Bajo mi criterio, corríamos por una carretera angosta de curvas pronunciadas hacia la ciudad de Montecarlo –capital del país–. El terreno no presentaba trazos rectos que apaciguaron el miedo que sentía por aquel trayecto ondulado y desconocido, con cachos de peligro, que era la vía marítima. Me sentía trotando al pie de un precipicio. Un mar inacabable bordeaba la parte baja a tan solo pocos metros de la carretera. Esa mañana, el sol pegaba duro en la superficie del agua, formando un paisaje alucinante. Aun así, temblaba por caernos al mar, que salpicaba contra las rocas, o por un choque, de frente, con otro bus de pasajeros.
Pensé que el conductor se detendría en el punto exacto donde Grace Kelly –esposa del príncipe Rainero III– rodó cuesta abajo en dirección al Mediterráneo hasta estrellarse. La hermosa norteamericana perdió la vida en un momento fatídico, inesperado, en esta misma carretera, vía que solía transitar en su automóvil privado. Pero el conductor no paró, no pitó, bajó la velocidad más por precaución, que por brindar homenaje a esta princesa distinguida, de cabellos rubios y sonrisa de actriz complacida, que supo conquistar el corazón de los monegascos.
Superada la tortuosa carretera, entramos a la ciudad. Una bahía circular rodeada de flores blancas y rojas, impecablemente puestas en el césped, nos recibió. Al frente se hallaba el suntuoso casino de Montecarlo cuya historia había comenzado en 1863. Tras pasar la calle, nos situamos en las escalinatas de la entrada principal. Un guardia, serio y amable, vestido rigurosamente de negro, nos abrió la puerta del hall. La sopa de razas humanas que me acompañaba, ingresó conmigo a un amplio salón.
El impresionante edificio había sido construido por Jean Louis Charles Garnier, el mismo arquitecto que hizo la ópera de París. Con el tiempo, el edificio se convirtió en uno de los emblemas más notorios de Mónaco, construcción que, además, comprende una sala de ballet, una ópera y un teatro. Se permitió entonces los bendecidos –porque estaban prohibidos– juegos de azar: máquinas tragaperras, blackjack, ruletas, póker y cartas llegaron a Montecarlo, para reinar. Miles de lunáticos, entre aristócratas, actores y millonarios de Europa, volaron a gastar su dinero en este centro de película.

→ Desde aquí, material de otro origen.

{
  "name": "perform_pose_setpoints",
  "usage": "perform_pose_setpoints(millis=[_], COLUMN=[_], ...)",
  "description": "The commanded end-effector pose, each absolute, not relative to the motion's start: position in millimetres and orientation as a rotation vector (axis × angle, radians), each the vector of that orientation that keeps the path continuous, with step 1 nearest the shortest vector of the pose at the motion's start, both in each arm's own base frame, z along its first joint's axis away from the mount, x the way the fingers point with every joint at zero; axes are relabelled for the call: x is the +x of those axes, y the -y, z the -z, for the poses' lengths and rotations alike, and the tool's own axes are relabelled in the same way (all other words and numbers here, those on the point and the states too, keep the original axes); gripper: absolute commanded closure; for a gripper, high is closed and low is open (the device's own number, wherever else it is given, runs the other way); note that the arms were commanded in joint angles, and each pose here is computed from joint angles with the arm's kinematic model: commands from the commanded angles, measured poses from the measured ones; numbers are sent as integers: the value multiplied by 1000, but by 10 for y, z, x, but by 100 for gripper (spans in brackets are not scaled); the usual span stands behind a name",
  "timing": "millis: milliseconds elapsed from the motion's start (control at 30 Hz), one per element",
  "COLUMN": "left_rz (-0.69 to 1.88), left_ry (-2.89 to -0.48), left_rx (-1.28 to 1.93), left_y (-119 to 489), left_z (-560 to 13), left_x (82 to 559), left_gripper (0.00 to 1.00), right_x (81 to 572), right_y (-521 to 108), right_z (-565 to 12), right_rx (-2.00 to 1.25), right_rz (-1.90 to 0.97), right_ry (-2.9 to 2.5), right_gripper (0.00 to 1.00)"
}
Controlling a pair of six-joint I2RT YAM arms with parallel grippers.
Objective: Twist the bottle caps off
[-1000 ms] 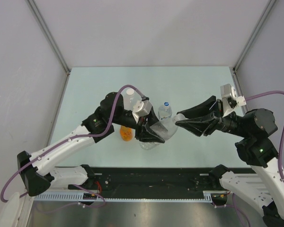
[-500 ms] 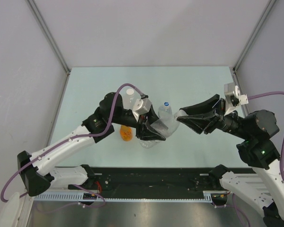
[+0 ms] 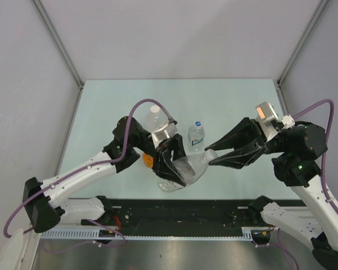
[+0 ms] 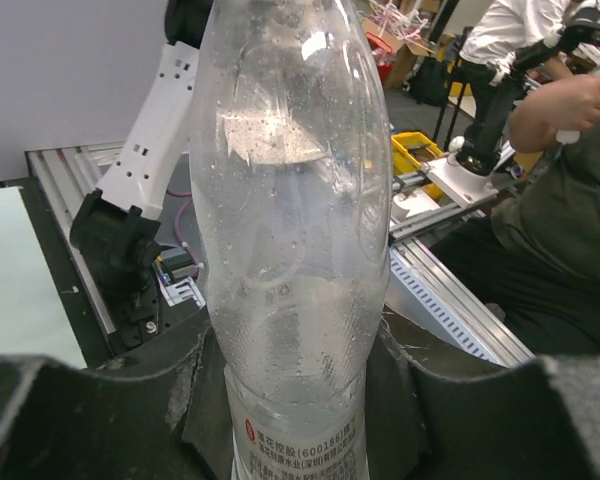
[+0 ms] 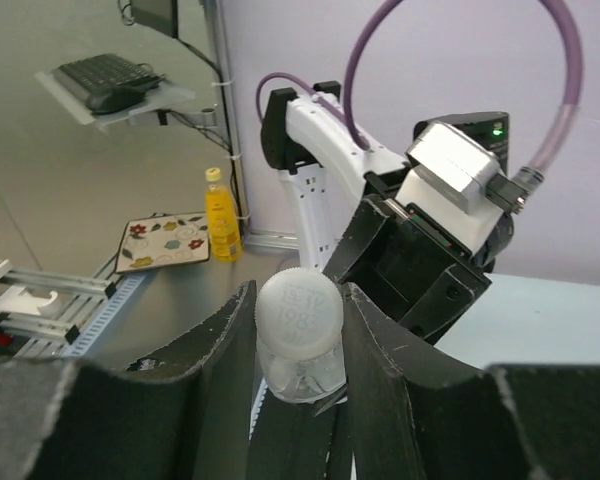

Al salir, volví a mirar la fachada externa del casino. Ensimismada como estaba, apenas escuché el motor de un auto. Entonces vi que estacionaba junto a la acera, y que un galán, embutido en un abrigo beige, se bajaba del auto. Mis ojos aterrizaron en el Rolls Royce color negro que el joven acababa de estacionar. Casi como un tsunami, llegó otro tipo, alto y guapo, en un carro Bentley; luego, una mujer forrada en un estrecho vestido rojo, bajó de un automóvil Aston Martin. Cuando ya estábamos en el interior del bus, un Ferrari pasó por el carril de la derecha. Las piernas se me volvieron gelatina. ¿Esto era Mónaco?
Pronto estuvimos frente al palacio Grimaldi, residencia oficial de los príncipes que dirigen Mónaco. Conocía su aspecto por las revistas ilustrativas que ojeaba. La última restauración del palacio había sido labor del príncipe Rainero III, quien mejoró varias estancias y dormitorios privados. Además, convirtió los pisos de mármol en un conjunto de mosaicos, que dieron al palacio mayor claridad y viveza. Su esposa Grace –la mujer de buen gusto que era– le dio el toque femenino que faltaba.
Por la noche, Montecarlo parecía el clon de un pesebre navideño: numerosos edificios de lujo, levantados con equilibrio a lo ancho y largo de las montañas, relucían con sus luces encendidas. En la ribera, las embarcaciones, iluminadas de proa a popa con sus propios bombillos, reinaban sobre el agua, en la más perfecta alineación y calma. Pensé que nada podía compararse con esta lujosa ciudad, adornada con miles de luces amarillas.